▶ _Task directions_: Two lines below mark the span: the one containing "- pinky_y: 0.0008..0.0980" and the one containing "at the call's". Set down both, plus every line between, exactly as they stand, and nothing else.

Segment Start: Information supplied

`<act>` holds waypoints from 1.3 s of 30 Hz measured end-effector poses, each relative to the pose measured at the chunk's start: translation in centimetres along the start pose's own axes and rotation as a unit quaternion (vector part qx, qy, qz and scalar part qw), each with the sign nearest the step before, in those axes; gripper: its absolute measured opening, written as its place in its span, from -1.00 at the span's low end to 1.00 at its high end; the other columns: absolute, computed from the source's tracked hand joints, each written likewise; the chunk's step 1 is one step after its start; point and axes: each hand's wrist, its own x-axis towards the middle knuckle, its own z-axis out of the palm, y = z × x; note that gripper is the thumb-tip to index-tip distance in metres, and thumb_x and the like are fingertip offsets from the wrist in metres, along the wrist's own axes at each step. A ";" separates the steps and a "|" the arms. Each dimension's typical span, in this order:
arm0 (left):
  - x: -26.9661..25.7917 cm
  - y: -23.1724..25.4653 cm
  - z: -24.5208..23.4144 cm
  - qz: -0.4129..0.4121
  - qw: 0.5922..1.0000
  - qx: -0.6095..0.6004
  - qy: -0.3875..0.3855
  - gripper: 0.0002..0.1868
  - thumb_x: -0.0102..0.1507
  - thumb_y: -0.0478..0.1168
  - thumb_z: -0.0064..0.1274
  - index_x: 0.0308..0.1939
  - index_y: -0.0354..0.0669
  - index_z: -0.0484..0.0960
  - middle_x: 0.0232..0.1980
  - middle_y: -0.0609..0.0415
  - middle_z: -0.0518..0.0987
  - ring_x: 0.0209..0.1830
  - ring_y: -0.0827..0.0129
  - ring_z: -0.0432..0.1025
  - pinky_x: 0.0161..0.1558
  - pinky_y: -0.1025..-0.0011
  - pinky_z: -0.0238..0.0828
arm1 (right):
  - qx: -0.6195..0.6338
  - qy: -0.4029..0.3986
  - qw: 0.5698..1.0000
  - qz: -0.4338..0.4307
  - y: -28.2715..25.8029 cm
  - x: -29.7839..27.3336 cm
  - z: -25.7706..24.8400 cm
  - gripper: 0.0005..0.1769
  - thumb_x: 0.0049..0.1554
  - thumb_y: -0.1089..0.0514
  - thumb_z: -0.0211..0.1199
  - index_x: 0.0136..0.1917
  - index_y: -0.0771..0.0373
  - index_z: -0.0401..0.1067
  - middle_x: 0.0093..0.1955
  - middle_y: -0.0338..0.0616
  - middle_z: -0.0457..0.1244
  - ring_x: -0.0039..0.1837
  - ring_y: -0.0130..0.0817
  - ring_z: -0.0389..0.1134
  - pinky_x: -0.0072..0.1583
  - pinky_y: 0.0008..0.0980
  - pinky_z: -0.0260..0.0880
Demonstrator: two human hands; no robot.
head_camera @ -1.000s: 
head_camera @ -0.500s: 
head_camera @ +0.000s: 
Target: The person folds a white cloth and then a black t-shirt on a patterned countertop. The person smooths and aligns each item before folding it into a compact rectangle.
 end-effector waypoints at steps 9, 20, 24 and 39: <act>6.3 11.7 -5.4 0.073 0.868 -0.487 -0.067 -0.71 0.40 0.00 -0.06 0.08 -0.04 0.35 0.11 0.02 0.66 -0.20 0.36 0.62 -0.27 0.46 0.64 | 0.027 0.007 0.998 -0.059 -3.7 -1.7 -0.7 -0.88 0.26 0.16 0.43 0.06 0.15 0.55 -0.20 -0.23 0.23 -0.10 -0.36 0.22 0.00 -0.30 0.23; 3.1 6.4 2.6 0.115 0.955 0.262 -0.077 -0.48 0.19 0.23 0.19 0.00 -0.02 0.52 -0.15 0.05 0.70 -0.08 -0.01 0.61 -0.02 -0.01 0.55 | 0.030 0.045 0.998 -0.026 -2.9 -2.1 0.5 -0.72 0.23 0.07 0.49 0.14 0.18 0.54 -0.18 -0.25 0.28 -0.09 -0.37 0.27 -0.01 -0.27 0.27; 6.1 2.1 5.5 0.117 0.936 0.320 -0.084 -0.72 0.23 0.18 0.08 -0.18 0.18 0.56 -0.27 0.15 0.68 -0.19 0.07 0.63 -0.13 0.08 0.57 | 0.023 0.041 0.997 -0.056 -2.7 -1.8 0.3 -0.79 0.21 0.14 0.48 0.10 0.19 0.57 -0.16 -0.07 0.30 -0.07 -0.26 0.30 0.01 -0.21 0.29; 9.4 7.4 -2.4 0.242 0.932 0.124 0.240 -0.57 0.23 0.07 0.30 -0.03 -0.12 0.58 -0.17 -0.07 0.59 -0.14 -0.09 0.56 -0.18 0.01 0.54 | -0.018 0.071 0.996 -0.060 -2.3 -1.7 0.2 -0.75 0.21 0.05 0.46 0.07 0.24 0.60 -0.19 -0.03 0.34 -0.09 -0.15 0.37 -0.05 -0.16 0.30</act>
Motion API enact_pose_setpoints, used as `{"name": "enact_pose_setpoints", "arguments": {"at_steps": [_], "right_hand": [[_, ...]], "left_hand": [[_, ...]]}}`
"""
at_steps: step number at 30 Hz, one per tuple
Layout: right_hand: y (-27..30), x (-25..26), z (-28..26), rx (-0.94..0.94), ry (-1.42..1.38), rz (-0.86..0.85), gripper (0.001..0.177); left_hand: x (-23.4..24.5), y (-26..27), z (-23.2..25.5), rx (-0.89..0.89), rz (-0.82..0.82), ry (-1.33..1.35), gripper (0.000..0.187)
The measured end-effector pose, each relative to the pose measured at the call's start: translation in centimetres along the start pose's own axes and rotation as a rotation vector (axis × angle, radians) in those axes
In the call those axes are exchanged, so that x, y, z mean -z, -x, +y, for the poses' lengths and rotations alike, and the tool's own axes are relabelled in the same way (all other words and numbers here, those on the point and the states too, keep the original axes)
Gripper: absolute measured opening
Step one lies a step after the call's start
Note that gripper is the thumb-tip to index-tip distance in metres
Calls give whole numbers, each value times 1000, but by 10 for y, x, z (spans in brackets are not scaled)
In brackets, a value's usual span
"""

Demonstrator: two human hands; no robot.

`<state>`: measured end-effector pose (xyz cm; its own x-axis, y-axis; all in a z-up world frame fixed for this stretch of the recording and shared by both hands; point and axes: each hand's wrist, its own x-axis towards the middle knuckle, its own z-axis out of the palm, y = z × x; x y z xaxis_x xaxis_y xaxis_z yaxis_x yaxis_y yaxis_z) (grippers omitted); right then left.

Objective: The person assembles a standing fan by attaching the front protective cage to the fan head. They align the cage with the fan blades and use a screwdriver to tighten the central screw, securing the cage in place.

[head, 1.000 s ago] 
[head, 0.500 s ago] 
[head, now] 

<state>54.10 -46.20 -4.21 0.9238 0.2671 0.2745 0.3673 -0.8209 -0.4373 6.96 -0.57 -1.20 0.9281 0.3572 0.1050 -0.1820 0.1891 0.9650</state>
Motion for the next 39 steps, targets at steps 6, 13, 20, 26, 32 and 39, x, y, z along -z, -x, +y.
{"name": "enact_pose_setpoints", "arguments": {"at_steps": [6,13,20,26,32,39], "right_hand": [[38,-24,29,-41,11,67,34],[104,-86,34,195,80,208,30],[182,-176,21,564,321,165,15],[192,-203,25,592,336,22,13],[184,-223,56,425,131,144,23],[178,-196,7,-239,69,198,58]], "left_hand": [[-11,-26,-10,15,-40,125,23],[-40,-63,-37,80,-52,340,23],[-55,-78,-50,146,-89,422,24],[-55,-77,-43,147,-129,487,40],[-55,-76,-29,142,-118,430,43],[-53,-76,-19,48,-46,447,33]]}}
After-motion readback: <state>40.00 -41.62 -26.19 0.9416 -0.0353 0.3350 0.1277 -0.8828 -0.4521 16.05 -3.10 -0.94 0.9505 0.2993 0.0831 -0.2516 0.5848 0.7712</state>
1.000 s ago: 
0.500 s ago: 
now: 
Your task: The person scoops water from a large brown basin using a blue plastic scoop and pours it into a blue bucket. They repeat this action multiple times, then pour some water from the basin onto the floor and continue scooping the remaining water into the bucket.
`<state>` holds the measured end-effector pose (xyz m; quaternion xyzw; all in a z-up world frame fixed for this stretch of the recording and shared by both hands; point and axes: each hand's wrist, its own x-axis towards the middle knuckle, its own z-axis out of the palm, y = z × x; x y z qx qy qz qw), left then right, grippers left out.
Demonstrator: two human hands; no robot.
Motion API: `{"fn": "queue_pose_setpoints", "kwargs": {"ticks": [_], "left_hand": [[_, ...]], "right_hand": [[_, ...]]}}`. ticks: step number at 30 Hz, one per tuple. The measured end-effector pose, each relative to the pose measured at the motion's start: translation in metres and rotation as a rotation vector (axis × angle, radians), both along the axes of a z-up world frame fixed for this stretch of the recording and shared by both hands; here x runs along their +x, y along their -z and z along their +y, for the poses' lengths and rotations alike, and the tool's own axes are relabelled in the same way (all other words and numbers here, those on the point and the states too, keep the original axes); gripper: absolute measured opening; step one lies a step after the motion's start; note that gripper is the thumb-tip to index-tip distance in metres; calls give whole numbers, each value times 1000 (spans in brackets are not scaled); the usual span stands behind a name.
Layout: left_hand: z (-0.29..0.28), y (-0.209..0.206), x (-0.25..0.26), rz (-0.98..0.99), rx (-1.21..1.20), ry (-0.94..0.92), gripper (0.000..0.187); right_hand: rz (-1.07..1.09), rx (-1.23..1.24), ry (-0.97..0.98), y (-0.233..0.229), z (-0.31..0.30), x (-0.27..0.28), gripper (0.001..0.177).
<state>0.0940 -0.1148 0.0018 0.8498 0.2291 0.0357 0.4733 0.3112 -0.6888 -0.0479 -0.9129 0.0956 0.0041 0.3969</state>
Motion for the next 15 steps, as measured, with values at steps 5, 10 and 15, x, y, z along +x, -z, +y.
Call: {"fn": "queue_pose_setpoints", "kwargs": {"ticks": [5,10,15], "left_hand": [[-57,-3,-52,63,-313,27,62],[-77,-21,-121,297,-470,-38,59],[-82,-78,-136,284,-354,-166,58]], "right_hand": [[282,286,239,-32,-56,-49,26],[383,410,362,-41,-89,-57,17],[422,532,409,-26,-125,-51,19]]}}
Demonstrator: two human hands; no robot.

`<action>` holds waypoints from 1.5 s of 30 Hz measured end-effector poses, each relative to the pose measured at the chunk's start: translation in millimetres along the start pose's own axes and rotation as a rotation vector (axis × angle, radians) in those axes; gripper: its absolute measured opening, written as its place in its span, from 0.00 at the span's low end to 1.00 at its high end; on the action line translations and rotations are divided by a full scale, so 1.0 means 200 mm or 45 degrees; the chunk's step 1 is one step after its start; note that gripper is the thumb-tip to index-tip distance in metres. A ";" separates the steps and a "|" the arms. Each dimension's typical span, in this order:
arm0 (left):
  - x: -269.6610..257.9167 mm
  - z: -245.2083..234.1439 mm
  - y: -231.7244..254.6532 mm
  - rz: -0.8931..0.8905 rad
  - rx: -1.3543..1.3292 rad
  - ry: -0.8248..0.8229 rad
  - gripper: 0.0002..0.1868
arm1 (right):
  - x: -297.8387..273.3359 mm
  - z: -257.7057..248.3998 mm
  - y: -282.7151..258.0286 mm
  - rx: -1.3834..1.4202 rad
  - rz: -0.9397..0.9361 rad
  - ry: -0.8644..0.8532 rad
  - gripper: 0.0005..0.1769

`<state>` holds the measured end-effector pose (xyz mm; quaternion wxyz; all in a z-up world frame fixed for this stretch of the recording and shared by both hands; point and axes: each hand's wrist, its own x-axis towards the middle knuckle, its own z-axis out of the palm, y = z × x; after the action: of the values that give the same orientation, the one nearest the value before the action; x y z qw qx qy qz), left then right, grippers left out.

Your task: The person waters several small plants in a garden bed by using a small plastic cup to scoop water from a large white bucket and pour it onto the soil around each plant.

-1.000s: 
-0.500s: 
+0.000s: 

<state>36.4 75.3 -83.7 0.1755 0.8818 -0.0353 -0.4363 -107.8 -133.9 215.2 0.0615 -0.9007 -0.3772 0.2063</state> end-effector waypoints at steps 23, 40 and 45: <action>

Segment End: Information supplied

▶ _Answer section_:
  - pinky_y: 0.0008..0.0980
  - pinky_z: -0.0260..0.0880
Demonstrator: two human hands; no robot.
head_camera @ -1.000s: 
head_camera @ -0.500s: 
head_camera @ +0.000s: 
Target: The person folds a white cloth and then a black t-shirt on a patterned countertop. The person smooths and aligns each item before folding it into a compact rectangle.
 end-effector waypoints at steps 9, 20, 24 and 39: <act>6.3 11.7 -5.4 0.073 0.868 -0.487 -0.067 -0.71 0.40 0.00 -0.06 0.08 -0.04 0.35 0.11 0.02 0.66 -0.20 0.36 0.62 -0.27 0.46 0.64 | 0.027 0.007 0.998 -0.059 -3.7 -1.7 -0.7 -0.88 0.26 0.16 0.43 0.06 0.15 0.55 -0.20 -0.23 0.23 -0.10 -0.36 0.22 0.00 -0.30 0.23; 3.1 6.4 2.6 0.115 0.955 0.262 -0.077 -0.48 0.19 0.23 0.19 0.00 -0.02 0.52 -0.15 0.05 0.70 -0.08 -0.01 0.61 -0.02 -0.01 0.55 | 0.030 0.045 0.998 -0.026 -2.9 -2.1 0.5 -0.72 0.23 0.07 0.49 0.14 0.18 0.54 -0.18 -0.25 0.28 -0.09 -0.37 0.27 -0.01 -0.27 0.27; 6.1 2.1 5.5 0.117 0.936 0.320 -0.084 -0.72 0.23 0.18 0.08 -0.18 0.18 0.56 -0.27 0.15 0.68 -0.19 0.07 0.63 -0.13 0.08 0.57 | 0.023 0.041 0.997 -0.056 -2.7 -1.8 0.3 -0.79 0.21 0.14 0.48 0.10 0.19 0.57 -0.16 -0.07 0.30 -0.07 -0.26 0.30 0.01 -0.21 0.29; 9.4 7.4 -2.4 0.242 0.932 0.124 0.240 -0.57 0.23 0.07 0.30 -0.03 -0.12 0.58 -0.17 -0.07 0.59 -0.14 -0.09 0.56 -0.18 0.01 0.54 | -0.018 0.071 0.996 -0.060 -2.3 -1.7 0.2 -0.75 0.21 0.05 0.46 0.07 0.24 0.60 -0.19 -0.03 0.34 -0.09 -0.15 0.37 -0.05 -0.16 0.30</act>
Motion API enact_pose_setpoints, used as `{"name": "enact_pose_setpoints", "arguments": {"at_steps": [_], "right_hand": [[_, ...]], "left_hand": [[_, ...]]}}`
"""
at_steps: step number at 30 Hz, one per tuple
Layout: right_hand: y (-27..30), x (-25..26), z (-28..26), rx (-0.94..0.94), ry (-1.42..1.38), rz (-0.86..0.85), gripper (0.001..0.177); left_hand: x (-23.4..24.5), y (-26..27), z (-23.2..25.5), rx (-0.89..0.89), rz (-0.82..0.82), ry (-1.33..1.35), gripper (0.000..0.187)
The measured end-effector pose, each relative to the pose measured at the call's start: translation in centimetres along the start pose's own axes and rotation as a rotation vector (axis × angle, radians) in those axes

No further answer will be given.